Dick Ebersol brought me to NBC, pulling strings behind the scenes, ones that didn’t necessarily make total financial sense, just so I could work occasionally for him on baseball and football, and work nightly on my first MSNBC program, “The Big Show.” But it was a year later that I discovered that Dick Ebersol wasn’t just a great businessman, but more importantly, a great man. A confluence of events made continuing “The Big Show” impossible. NBC was justifiably mad at me. I was justifiably mad at them. The situation seemed irredeemable, possibly cataclysmic. There were lawyers. There were frayed friendships. But not in Dick Ebersol’s office. One day, at the nadir of the crisis, Dick called up and said “I think I know a way out of this. You’re too good a person, your bosses are too good people, that this should end badly. Just stay calm and let me work on it.”

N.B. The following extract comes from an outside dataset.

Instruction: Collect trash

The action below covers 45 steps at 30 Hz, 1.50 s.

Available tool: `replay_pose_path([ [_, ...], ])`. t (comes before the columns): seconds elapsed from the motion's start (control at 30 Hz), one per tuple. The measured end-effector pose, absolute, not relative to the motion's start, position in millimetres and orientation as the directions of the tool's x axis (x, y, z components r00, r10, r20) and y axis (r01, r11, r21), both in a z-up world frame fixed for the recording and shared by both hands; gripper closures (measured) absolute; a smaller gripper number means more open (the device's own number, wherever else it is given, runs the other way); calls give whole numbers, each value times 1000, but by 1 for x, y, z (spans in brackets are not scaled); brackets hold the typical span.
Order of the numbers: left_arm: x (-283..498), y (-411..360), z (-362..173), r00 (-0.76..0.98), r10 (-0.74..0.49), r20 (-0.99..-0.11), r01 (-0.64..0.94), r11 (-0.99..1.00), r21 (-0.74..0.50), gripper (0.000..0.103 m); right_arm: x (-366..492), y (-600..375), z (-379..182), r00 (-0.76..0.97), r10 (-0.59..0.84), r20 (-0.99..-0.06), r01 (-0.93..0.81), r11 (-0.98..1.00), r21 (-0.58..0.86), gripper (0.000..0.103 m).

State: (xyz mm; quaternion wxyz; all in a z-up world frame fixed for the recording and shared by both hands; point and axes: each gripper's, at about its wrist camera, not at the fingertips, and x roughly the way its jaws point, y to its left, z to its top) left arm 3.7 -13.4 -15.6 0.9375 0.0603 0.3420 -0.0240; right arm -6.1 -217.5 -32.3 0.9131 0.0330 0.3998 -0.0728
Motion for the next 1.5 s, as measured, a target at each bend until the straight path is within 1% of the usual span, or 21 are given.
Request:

Two months later he’d convinced everybody at NBC to simply sell my contract to Fox. He pulled me out of a potential career-ending situation, and saved NBC’s public face, and recouped nearly every penny of the company’s investment in me. It was with a mixture of pride in the accomplishment, and pride in the absurdity of the thing, that he announced he was the first television honcho ever to deserve Major League Baseball’s “General Manager of the Year” award.
Dick had stayed in touch during my adventures at Fox. But I had no idea why, in October, 2002, he wanted me to come to his office for lunch. After an hour’s worth of the kind of open, trusting, hilarious conversation that had made working with him a pleasure for all of us, he just casually mentioned he’d like me to be the primary cable host for the Olympics in Athens. After I recovered from my shock, I pointed out to him that I hadn’t left NBC under the best of circumstances - that there were clearly still hard feelings.
“Not from here,” he said, matter-of-factly.
With that, I was back at NBC. Simply because Dick Ebersol values people as much as he values the wheeling and dealing. He even smoothed the way for my return to MSNBC the following February, an event that would have been considered far less likely than Napoleon’s return from Elba - until he intervened.
The third time Dick Ebersol put a person (me) ahead of business came this past summer. It was evident that for a month, I had to be in two places at once: in Athens to broadcast the Olympics, and at MSNBC to continue “Countdown” as the presidential campaign heated up. With the greatest possible reluctance, I was voting for the latter. He wasn’t. He wanted me in Greece. And then one day he said “I understand. We’ll get through it.”
This is no time to list all the executives I’ve worked for, or with, who wouldn’t, or couldn’t, have done any of those things, taken those steps which reflected the essence of humanity in a business where humanity is not always a factor. Suffice to say, Dick Ebersol took all those steps, and countless more with other people.
And while he takes his job very seriously, he has never taken himself very seriously - another almost unique characteristic in this field. Propriety requires that I cannot write here his ribald self-effacing pun on his own latest corporate title, nor the identity of the newspaperman who will never know that one of his best interviews with the Chairman of NBC Sports was partially conducted by said Chairman from said Chairman’s private washroom while the rest of us tried to stifle the giggles he provided us.
That’s why all of us who have, or who have had, the privilege of working for and with him, are in such shock and grief now. I have often joked that I’d like to be Dick Ebersol when and if I grew up. I still do.